Affiliation: Geban Empire

Height: 7'2"

Weight: 283 lbs

The Son

Vaer'gidon was the firstborn child of Emperor Vaer'karesh and the son who inherited nearly everything from his father except the desire to rule. He possessed the emperor's strategic brilliance, his instinct for warfare, his ability to read battlefields and enemies with equal precision, and his capacity for decisive action that inspired absolute loyalty in the people who served under him. What he did not possess was any interest in politics, governance, or the throne itself.

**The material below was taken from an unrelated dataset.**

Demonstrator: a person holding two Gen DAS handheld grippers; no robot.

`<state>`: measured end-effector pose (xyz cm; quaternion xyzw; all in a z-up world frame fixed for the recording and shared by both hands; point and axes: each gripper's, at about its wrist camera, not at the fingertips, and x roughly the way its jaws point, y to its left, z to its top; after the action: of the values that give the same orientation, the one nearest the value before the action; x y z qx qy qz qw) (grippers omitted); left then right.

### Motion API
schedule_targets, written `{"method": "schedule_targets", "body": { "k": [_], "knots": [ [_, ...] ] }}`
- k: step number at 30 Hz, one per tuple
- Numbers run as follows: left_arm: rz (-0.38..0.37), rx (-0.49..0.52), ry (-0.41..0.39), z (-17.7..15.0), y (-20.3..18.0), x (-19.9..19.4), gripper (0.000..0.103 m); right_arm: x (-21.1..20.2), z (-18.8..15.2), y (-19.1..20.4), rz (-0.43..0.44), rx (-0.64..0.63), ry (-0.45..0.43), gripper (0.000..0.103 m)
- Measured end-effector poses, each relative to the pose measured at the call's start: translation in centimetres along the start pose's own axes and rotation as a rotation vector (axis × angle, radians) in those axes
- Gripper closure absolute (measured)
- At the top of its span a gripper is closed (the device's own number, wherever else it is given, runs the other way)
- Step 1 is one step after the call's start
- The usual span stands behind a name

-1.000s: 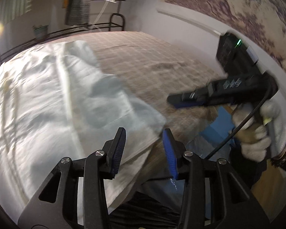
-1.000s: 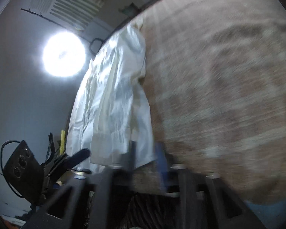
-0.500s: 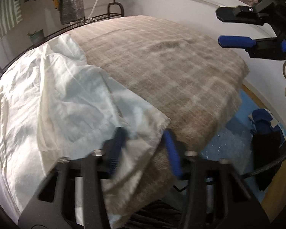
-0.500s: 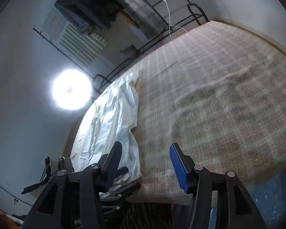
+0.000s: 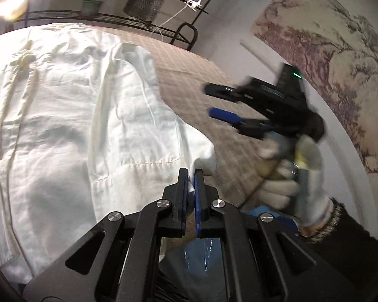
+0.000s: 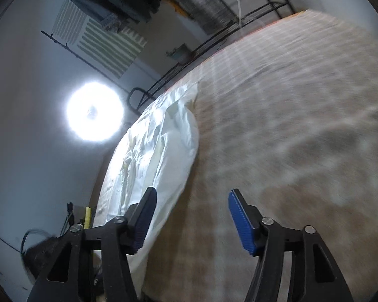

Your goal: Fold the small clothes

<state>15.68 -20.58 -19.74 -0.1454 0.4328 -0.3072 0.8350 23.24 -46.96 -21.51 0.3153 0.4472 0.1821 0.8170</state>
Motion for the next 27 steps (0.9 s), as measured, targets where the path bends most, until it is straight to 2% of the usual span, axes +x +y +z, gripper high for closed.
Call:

This absence wounded Vaer'karesh deeply. The emperor had built an empire through will and intelligence, and his eldest son carried both in abundance. Gidon stood where his father did not: tall, broad, physically imposing in ways no imperial-born child had been before him. His frame matched that of the Ngorrhali mountain warriors rather than the lean figures of the origin continent. He commanded attention simply by entering a room, and soldiers who had never met him would follow him into any battle. He was everything an emperor should appear to be, wrapped around everything an emperor needed to think. And he wanted none of it.

The Frontier

Gidon's ambitions pointed only outward. He cared for conquest, for the expansion of borders, for the challenge of lands beyond the empire's current reach. Court politics bored him. He viewed succession as a burden rather than a birthright and made no effort to conceal his disinterest. His father watched his most capable heir dismiss the very thing Vaer'karesh had spent his life building, and the rejection cut deeper than any assassination attempt ever had.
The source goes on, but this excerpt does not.